Gene’s line is fluid and soft, and IRON MAN…well… isn’t.
He always made I.M. look like his armor was made of putty.
But then, since I had NO interest in the character, I just let it go.
His work on that T.O.D. issue with Silver Surfer, while definitely NOT “Kirby”, worked just fine with the fluid, streamlined Surfer.
That’s just i.m.h.o.
You are free to think otherwise.
~P~
P-TOR
Dean S.
March 19, 2007 at 8:06 am
I know crossovers used to work on me, but these days I think they are so big and they are trying to change everything, that the attention they are trying to get is backfiring for me.
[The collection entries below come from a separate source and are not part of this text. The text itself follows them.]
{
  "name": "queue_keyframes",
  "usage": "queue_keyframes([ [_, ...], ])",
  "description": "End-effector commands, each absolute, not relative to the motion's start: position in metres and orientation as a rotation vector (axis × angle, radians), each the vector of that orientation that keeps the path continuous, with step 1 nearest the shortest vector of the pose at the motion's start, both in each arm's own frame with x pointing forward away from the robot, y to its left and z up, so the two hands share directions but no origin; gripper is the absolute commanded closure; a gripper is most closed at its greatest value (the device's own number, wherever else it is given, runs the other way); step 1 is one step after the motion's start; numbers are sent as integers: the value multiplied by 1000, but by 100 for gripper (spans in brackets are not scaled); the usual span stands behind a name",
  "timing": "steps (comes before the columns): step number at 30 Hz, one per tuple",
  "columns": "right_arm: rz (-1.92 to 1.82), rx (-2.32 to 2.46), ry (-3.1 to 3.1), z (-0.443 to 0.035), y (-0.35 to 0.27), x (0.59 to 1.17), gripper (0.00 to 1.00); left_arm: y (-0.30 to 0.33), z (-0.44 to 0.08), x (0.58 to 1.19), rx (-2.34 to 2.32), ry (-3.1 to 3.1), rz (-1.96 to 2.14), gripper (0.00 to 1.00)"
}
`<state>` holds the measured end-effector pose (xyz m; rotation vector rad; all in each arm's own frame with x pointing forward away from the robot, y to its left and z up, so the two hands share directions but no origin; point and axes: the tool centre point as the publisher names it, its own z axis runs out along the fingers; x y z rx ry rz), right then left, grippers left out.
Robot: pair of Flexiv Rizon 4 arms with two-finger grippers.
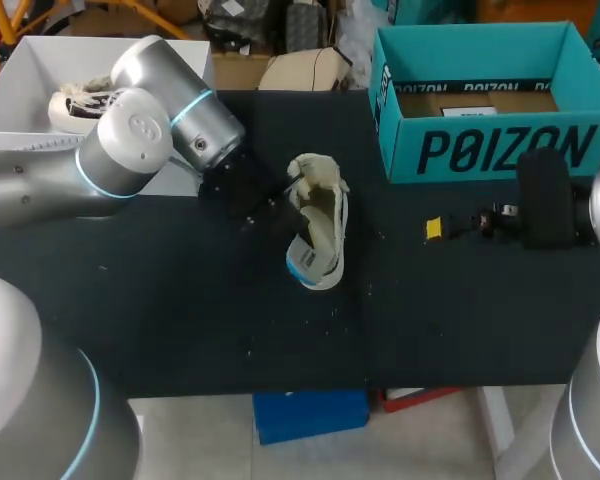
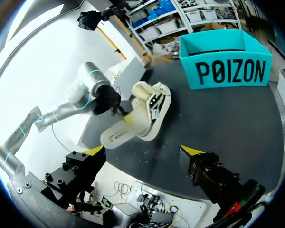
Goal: Take the shoe out of the shoebox, open the shoe tongue, remove and reinsert the insole, then place the shoe into the shoebox
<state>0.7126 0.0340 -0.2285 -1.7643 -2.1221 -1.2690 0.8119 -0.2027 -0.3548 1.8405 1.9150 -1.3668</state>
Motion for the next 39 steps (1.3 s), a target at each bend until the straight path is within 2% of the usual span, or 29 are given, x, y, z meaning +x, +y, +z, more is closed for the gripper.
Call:
queue_keyframes([
  [1,-1267,-1766,-2123,-228,34,712,0,-209,-362,818,1830,1922,-1365,100],
  [17,-1267,-1766,-2123,-228,34,712,0,-210,-374,843,1804,2004,-1195,100],
  [18,-1267,-1766,-2123,-228,34,712,0,-210,-375,845,1805,2004,-1185,93],
  [19,-1267,-1766,-2123,-228,34,712,0,-211,-374,845,1802,2005,-1181,74],
  [20,-1267,-1766,-2123,-228,34,712,0,-211,-374,846,1806,2006,-1171,51],
  [21,-1267,-1766,-2123,-228,34,712,0,-212,-372,846,1804,2002,-1168,19],
  [23,-1267,-1766,-2123,-228,34,712,0,-212,-368,844,1797,1987,-1184,0],
  [27,-1267,-1766,-2123,-228,34,712,0,-210,-360,833,1812,1976,-1183,4],
  [30,-1267,-1766,-2123,-228,34,712,0,-207,-352,822,1826,1966,-1176,18],
  [34,-1267,-1766,-2123,-228,34,712,0,-204,-342,807,1846,1950,-1178,28],
  [38,-1267,-1766,-2123,-228,34,712,0,-205,-334,794,1870,1933,-1185,52],
  [39,-1267,-1766,-2123,-228,34,712,0,-205,-333,790,1878,1930,-1188,54],
])
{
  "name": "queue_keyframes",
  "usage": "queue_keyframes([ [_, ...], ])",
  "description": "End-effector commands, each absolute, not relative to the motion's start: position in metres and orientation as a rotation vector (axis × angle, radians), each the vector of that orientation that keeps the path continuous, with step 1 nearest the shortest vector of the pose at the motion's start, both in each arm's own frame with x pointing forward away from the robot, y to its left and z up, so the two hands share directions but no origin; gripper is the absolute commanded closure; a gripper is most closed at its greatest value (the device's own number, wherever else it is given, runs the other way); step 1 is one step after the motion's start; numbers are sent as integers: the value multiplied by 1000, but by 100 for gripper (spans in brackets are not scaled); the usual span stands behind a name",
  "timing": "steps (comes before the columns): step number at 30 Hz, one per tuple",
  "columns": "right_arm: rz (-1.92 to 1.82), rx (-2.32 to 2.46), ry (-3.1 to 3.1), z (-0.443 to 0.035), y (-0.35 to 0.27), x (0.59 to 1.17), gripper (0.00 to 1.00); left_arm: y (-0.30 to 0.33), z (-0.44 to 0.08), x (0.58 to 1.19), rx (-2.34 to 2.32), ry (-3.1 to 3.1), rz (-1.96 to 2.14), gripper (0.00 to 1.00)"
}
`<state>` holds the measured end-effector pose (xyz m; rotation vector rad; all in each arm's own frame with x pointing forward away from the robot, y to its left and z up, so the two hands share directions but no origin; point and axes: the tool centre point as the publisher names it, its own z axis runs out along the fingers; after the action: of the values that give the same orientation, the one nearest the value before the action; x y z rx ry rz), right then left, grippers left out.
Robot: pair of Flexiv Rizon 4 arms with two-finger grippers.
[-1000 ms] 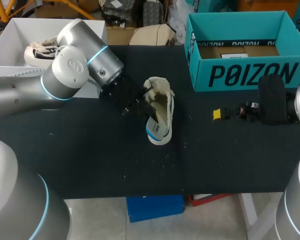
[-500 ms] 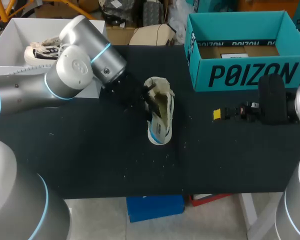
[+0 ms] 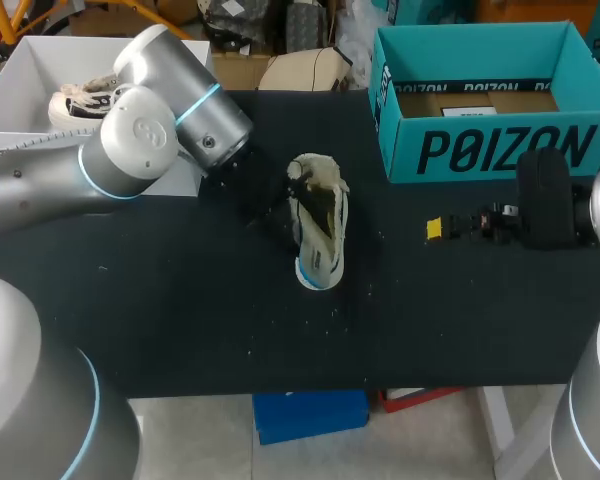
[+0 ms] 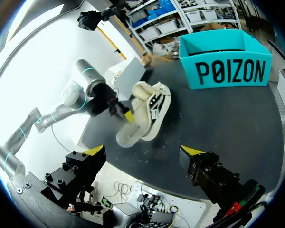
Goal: Take the shoe out of the shoebox, open the shoe tongue, remove and reinsert the insole, then place the shoe into the shoebox
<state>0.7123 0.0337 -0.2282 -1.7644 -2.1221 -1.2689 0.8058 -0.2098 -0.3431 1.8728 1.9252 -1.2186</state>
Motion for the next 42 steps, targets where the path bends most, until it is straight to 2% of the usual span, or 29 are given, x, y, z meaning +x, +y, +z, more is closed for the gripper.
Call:
queue_keyframes([
  [1,-1267,-1766,-2123,-228,34,712,0,-205,-333,787,1887,1930,-1194,57],
  [5,-1267,-1766,-2123,-228,34,712,0,-203,-335,779,1913,1948,-1207,76],
  [6,-1267,-1766,-2123,-228,34,712,0,-202,-337,778,1913,1950,-1210,92],
  [7,-1267,-1766,-2123,-228,34,712,0,-202,-337,777,1912,1952,-1212,100],
  [42,-1267,-1766,-2123,-228,34,712,0,-212,-356,824,1786,1915,-1187,100],
])
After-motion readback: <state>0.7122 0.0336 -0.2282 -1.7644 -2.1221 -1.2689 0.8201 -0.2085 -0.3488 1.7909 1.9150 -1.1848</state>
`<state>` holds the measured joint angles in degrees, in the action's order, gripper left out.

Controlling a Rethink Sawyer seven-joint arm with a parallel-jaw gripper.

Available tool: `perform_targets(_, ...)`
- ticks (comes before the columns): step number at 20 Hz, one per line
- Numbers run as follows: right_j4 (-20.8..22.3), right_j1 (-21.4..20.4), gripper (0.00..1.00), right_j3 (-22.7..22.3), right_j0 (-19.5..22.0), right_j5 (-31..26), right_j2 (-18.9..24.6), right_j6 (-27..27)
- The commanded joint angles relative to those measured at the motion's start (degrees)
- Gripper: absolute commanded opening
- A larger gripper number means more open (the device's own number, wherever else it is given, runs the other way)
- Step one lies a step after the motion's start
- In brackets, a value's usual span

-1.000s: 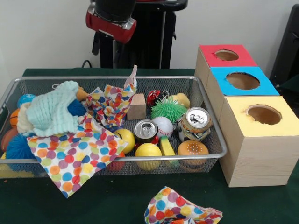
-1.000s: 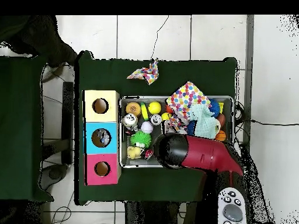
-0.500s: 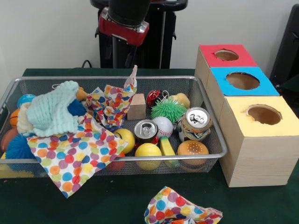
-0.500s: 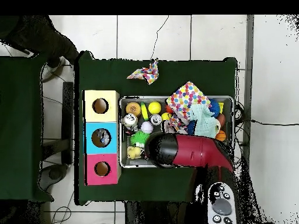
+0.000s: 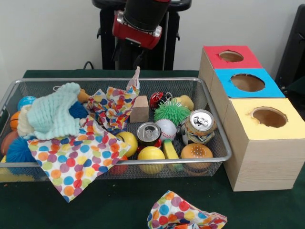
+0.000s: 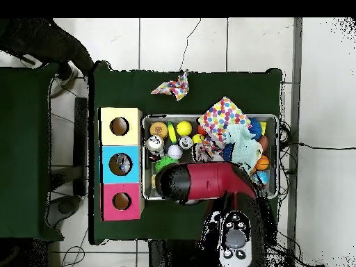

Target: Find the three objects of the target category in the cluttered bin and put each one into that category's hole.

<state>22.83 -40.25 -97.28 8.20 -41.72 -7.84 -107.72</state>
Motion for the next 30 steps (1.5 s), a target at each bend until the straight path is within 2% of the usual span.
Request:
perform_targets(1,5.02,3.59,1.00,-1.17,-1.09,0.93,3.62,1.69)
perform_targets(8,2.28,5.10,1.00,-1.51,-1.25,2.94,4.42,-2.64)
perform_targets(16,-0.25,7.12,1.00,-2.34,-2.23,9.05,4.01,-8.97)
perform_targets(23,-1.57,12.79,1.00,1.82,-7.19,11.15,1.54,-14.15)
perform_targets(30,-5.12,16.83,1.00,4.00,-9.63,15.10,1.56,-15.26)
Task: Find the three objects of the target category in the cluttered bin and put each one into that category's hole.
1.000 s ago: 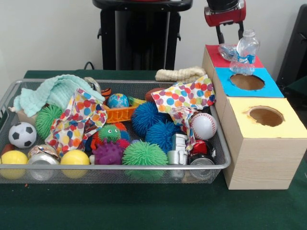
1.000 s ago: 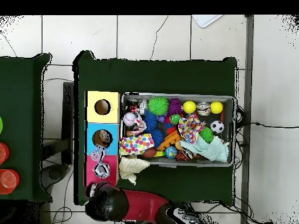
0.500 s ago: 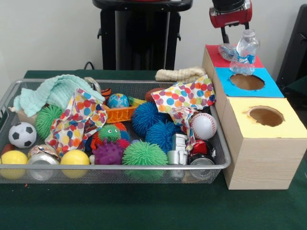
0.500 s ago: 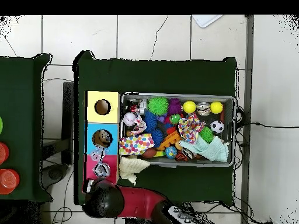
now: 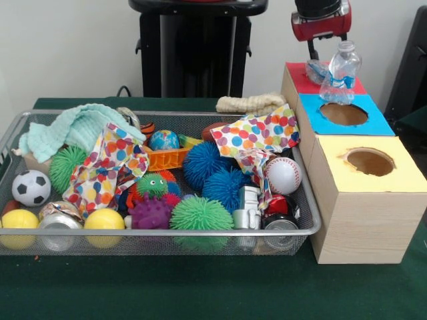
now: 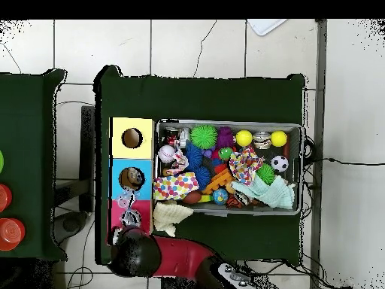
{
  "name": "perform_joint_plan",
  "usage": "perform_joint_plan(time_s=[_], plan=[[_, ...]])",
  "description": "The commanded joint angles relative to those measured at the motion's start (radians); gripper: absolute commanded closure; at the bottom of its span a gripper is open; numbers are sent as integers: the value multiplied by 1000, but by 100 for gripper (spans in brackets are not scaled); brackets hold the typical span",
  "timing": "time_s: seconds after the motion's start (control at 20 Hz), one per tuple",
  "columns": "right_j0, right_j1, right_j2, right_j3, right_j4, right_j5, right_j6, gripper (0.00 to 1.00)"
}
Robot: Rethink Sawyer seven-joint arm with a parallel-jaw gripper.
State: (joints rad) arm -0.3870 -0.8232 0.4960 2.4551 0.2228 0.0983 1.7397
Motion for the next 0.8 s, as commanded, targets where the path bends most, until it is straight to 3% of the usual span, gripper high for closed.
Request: perform_joint_plan(time_s=[0.05,0.8], plan=[[-5,-5,-37,-160,60,67,176,0],[-31,-18,5,-146,71,65,197,0]])
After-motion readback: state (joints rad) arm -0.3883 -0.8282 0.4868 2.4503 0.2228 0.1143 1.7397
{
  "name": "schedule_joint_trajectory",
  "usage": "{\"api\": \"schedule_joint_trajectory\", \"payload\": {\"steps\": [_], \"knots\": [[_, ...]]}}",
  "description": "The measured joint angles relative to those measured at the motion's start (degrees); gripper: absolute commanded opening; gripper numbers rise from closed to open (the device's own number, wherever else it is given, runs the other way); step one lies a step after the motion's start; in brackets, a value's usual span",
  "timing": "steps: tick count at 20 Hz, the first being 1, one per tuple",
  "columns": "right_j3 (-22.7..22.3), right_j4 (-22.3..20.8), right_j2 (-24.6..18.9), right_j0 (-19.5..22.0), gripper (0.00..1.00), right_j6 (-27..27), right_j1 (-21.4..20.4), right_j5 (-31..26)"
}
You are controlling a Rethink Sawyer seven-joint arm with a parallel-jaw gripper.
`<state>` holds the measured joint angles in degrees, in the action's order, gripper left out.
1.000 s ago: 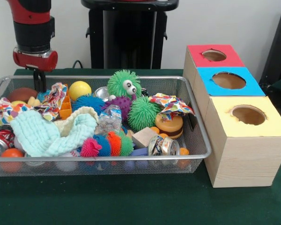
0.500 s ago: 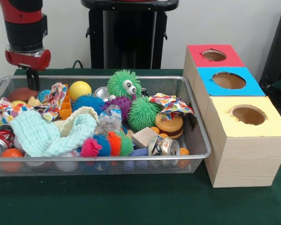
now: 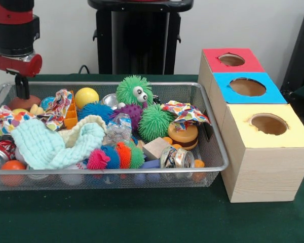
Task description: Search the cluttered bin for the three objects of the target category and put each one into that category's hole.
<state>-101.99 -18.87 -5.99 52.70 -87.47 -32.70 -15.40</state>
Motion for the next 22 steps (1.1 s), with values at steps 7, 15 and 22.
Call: {"api": "schedule_joint_trajectory", "payload": {"steps": [7, 15, 22], "knots": [[2.30, 0.00, -0.39, -0.02, 0.00, 0.00, 0.01, 0.00], [3.61, 0.34, -0.45, -0.28, 0.00, 0.00, 1.00, 0.00], [3.65, 1.08, -0.44, -1.15, 0.00, 0.00, 1.57, 0.00]]}}
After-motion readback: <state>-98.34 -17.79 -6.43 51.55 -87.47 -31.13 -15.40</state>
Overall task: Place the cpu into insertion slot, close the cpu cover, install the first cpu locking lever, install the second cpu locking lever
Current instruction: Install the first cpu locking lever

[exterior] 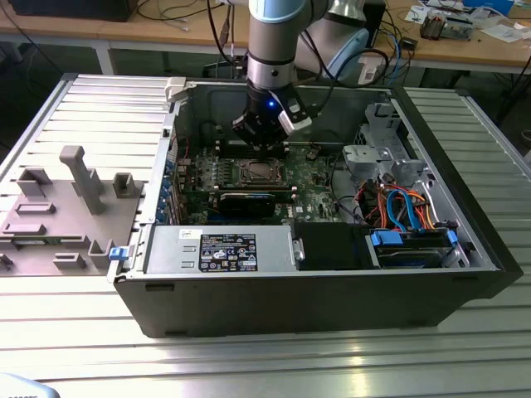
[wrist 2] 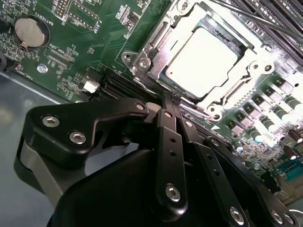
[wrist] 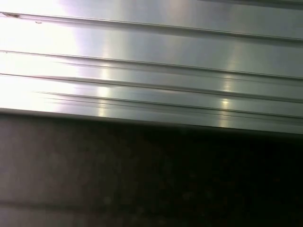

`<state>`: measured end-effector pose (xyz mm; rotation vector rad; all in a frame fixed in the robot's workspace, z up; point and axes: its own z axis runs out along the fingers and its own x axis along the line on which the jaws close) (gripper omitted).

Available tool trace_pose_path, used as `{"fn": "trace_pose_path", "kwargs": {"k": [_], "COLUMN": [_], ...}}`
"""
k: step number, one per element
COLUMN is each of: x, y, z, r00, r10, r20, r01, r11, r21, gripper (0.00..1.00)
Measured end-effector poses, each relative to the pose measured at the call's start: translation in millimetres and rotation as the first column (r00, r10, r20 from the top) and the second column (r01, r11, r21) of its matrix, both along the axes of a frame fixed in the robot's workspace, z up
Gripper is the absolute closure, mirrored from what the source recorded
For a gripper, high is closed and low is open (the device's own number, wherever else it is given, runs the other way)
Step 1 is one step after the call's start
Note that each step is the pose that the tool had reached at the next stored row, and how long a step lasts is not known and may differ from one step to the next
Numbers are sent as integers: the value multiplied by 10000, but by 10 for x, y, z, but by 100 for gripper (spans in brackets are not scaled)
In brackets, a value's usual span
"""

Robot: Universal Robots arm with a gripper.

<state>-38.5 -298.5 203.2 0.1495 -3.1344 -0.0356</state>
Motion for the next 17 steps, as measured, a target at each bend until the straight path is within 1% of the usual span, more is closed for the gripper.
{"fn": "trace_pose_path", "kwargs": {"k": [3,4,7,10,13,14,17], "x": [21,30,64,66,67,67,66], "y": [1,4,1,13,26,26,25], "z": [-8,-14,-15,-14,11,35,57], "r00": [10000,10000,10000,10000,10000,10000,10000], "r10": [0,1,1,-1,1,2,0], "r20": [4,14,2,2,8,5,6], "r01": [0,-1,-1,1,-1,-2,0], "r11": [10000,10000,10000,10000,10000,10000,10000], "r21": [2,21,3,2,-10,-29,-44], "gripper": [89,89,89,89,89,89,89]}}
I hate the direction Marvel is going in after Civil War, and have no intention of picking up anything spinning off of that. I buy two Marvel books, Spidergirl and X-Factor, and the only comic I have any interest in picking up in the future is Starlord miniseries, because Rocket Raccoon and Bug from Micronauts will be in it. But anything else, no. Because the place that Marvel is at is no fun to me anymore, but depressing.
As for DC, it’s getting to that point, where I won’t be picking up anymore crossover stuff. I liked Shadowpact and Secret Six from Infinite Crisis but they seem big on killing all their characters, very graphically, and replacing them with new versions that aren’t all that interesting to me. (And I don’t know who’s designing all the new costumes, but they all pretty much suck). DC seems to have a lack of respect for their characters and it’s turning me off. Gone for me are the days I used to try everything.
I think in the pursuit of new readers, Marvel and DC have scared off alot old readers, and there must be a way to do both. I hope someday to enjoy crossovers again, but for now, I don’t.